▶ _About this task_
In the listing below, find each line containing "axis" and report it.

▶ _Given material_
Content starts
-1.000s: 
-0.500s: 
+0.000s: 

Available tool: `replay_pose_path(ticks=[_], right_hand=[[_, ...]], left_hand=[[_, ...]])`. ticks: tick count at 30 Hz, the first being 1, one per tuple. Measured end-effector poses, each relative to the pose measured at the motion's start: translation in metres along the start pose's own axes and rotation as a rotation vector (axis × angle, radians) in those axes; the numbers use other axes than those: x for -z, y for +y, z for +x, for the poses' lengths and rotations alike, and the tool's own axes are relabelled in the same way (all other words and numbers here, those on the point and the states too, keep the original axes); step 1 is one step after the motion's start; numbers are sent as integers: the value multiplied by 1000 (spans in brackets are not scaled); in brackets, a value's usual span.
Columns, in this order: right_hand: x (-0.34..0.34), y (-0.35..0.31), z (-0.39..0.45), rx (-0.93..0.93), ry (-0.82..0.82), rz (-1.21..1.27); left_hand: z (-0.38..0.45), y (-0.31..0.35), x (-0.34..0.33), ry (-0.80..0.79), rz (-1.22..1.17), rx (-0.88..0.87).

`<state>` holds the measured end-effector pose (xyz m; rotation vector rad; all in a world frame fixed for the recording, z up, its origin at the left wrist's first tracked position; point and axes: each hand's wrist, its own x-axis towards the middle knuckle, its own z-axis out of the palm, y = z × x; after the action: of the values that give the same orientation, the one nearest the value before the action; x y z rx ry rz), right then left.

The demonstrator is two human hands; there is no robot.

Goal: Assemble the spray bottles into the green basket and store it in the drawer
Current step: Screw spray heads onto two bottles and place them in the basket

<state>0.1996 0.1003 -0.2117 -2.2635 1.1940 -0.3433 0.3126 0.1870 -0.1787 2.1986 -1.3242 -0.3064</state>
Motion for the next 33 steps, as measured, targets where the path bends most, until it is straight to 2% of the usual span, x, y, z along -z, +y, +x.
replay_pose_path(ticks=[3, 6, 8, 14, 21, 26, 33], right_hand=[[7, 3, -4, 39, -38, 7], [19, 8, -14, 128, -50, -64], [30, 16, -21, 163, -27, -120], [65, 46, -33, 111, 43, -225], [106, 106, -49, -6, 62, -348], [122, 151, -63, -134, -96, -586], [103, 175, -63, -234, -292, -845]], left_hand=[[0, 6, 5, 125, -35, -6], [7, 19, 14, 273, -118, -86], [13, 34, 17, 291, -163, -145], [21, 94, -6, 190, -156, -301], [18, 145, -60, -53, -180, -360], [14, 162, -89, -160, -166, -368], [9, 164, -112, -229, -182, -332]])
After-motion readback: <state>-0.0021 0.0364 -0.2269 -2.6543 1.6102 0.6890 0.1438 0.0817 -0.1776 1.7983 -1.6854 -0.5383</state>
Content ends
▶ _The completed task_
Available tool: `replay_pose_path(ticks=[_], right_hand=[[_, ...]], left_hand=[[_, ...]])`. ticks: tick count at 30 Hz, the first being 1, one per tuple. Measured end-effector poses, each relative to the pose measured at the motion's start: translation in metres along the start pose's own axes and rotation as a rotation vector (axis × angle, radians) in those axes; the numbers use other axes than those: x for -z, y for +y, z for +x, for the poses' lengths and rotations alike, and the tool's own axes are relabelled in the same way (all other words and numbers here, those on the point and the states too, keep the original axes); step 1 is one step after the motion's start; numbers are sent as integers: the value multiplied by 1000 (spans in brackets are not scaled); in brackets, a value's usual span.
`<state>` holds the measured end-effector pose (xyz m; rotation vector rad; all in a world frame fixed for the recording, z up, its origin at the left wrist's first tracked position; point and axes: each hand's wrist, its own x-axis towards the middle knuckle, its own z-axis out of the palm, y = z × x; after the action: of the values that give the same orientation, the one nearest the value before the action; x y z rx ry rz), right then left.

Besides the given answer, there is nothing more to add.